This month, we are going to present a few protocol improvements which makes the Purple Protocol even more decentralized than it was before. This is done by actually simplifying the protocol layer and moving some things up to the application layer.
Removing the treasury
Since the start, the idea was that Purple will have a sustainable economical model for further protocol or ecosystem development in the long-term. The plan was to tax miner fees for a certain, possibly fluctuating percentage, indefinitely.
While this does solve the long-term sustainability problem, it introduces a degree of centralization at the protocol layer, which is highly undesired. We have decided to remove this part of the protocol because of this reason and instead focus on alternative ways to sustain the project in the long-term, at the application layer.
The idea is to keep the protocol layer totally decentralized, instead of making it ambiguous for everyone involved.
Alternative Long-term Sustainability Model
The way in which the project will sustain itself in the long-run then is in mainly two ways. The first way is through donations, of course.
The second way is by providing value for the future users of the Purple Protocol by deploying a decentralized exchange dapp at the application layer which will serve as the main way to exchange different assets that are listed in Purple’s ledger. The profits of which, will be used to further sustain the development of the protocol and the ecosystem.
We shall name this project “PurpleDEX” for the time being.
It is also important to present the legal structure under which all of this will be held together. Even though there is no legal structure at this point, in the future it will look something like this:
- The Purple Foundation, a non-profit organization, will be responsible for the development of the core protocol.

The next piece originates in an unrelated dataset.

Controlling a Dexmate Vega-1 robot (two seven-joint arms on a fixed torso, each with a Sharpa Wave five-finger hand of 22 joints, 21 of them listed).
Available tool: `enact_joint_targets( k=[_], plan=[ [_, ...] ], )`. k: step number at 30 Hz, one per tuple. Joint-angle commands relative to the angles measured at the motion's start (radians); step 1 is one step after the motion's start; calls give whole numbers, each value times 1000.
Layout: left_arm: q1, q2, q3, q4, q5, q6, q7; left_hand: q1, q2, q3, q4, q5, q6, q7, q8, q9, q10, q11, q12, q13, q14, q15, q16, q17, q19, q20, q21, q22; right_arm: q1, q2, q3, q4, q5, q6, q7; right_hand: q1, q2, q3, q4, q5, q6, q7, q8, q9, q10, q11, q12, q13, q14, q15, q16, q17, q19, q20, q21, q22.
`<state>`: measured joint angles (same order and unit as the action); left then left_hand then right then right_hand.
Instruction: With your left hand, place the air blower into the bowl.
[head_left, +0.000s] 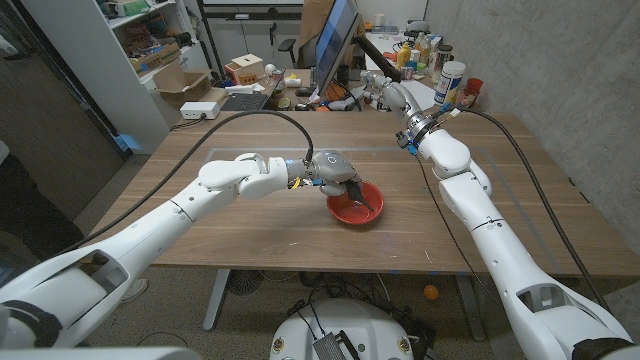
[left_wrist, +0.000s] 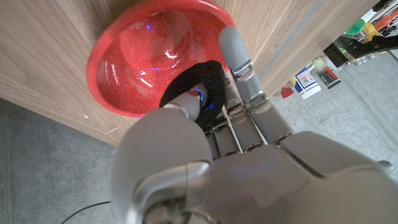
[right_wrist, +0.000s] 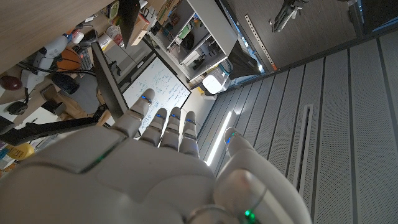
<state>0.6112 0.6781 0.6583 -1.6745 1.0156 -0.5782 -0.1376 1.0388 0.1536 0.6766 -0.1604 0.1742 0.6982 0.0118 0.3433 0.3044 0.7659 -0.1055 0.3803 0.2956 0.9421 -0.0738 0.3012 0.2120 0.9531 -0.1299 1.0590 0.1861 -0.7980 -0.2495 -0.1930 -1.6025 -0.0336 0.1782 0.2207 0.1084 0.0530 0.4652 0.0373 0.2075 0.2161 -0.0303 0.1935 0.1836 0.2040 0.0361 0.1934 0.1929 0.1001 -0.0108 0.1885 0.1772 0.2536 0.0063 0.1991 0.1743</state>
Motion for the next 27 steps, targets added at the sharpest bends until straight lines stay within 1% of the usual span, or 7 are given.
enact_joint_targets(
  k=[1,8,13,15,17,23,27],
  plan=[
    [-5,-10,27,28,19,-9,-7,9,4,-5,1,4,3,-7,-2,3,55,-40,-3,2,174,-164,1,2,-113,-55,10,0,12,8,10,-1,-6,-34,-20,-11,0,-3,-7,4,6,-4,0,5,2,-7,3,1,2,3,-2,3,-13,13,-4,3],
    [-2,-10,37,31,40,1,0,9,4,-5,1,4,3,-9,-3,3,51,-40,-7,4,169,-163,-2,2,-120,-54,10,0,28,16,18,-8,-19,-88,-27,-14,-3,-5,-10,4,3,-10,-1,5,-2,-7,1,1,-1,2,-3,3,-17,50,-4,3],
    [1,-9,42,30,53,20,-6,8,5,-5,3,5,-3,-12,-6,4,43,-41,-13,4,164,-163,-6,1,-131,-50,9,-1,39,21,26,-10,-22,-128,-21,-21,-7,-10,-12,5,-5,-16,-3,5,-10,-10,0,1,-5,14,-2,3,-8,124,1,4],
    [1,-10,47,28,68,31,-6,8,4,-4,3,5,-5,-13,-7,4,41,-39,-16,5,154,-163,-12,-1,-146,-43,5,-2,45,22,29,-9,-22,-137,-17,-25,-8,-12,-13,5,-11,-20,-4,5,-12,-13,1,2,-8,26,-2,4,-11,171,-1,4],
    [1,-12,53,29,76,41,-13,6,5,-3,5,5,-12,-18,-10,4,38,-37,-19,7,146,-162,-16,-1,-159,-38,2,-3,50,26,33,-8,-19,-148,-12,-28,-9,-14,-13,5,-14,-22,-5,5,-14,-16,0,2,-9,33,-1,4,-11,189,-1,4],
    [-11,-20,71,23,83,64,-74,1,8,3,10,5,-60,-21,-31,5,-6,-30,-46,15,91,-160,-45,-5,-215,-12,-12,-7,69,30,36,-13,-27,-163,1,-34,-11,-17,-12,4,-21,-23,-6,5,-20,-19,-1,2,-14,56,-2,5,-13,204,-1,4],
    [-18,-26,75,10,72,87,-140,-46,0,-13,35,2,-132,-38,-71,1,-65,-16,-84,22,-2,-147,-78,-1,-283,32,-35,-13,77,34,33,-18,-34,-160,3,-37,-12,-18,-11,4,-24,-24,-7,5,-23,-18,-2,2,-15,57,-1,5,-14,207,-2,5]
  ],
)
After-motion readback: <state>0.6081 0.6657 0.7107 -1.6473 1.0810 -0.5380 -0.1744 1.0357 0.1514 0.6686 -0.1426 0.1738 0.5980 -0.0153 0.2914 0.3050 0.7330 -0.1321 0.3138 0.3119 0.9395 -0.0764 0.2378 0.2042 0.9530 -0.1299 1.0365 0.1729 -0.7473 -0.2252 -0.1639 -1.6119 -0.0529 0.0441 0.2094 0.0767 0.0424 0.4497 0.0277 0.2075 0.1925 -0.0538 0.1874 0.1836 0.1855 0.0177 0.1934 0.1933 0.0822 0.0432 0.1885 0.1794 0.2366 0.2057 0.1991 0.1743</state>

- Purple Gmbh, will be a separate, centralized entity that will be effectively separate from the foundation.
Core Protocol Development Status
For most of the time I have been writing the core protocol code mostly by myself, mostly because of my geographical situation and the experimental nature of the protocol coupled with complete lack of funds available.
With all that being said, I have to announce that since last month, I have onboarded 2 more core developers which have started helping me with the core protocol code. This might not seem like much but it allows me to focus on other things as well.
I have received comments from non-technical people saying that from outside, the project looks like it is “low-effort”. And they are right, it does look low-effort. But this is because I have been focusing 99% of my attention on the actual development and engineering process of the core protocol and doing it right.
But this seems to slowly change as the core code matures and more people begin to learn about the Purple Protocol.
Each month we are progressing more and more but there is still to go. There might be delays on the release of the testnet, but this is only because we want the code to be in a relatively mature state when we do so, and this requires effort and precision.
But the future looks bright, and we are persevering towards it.
Help speed up this process
Any financial help will be greatly appreciated and will help towards speeding up the development and the release of the protocol. We need funds to sustain the community infrastructure, testing infrastructure and supporting core developers.
If you wish to help us, thank you! Check out the donations page for more information on how to do this.
This month’s update has been all about the future transition of the project to its mature state, its future legal structure and how simplifying the core protocol makes it even more decentralized than it would have been previously.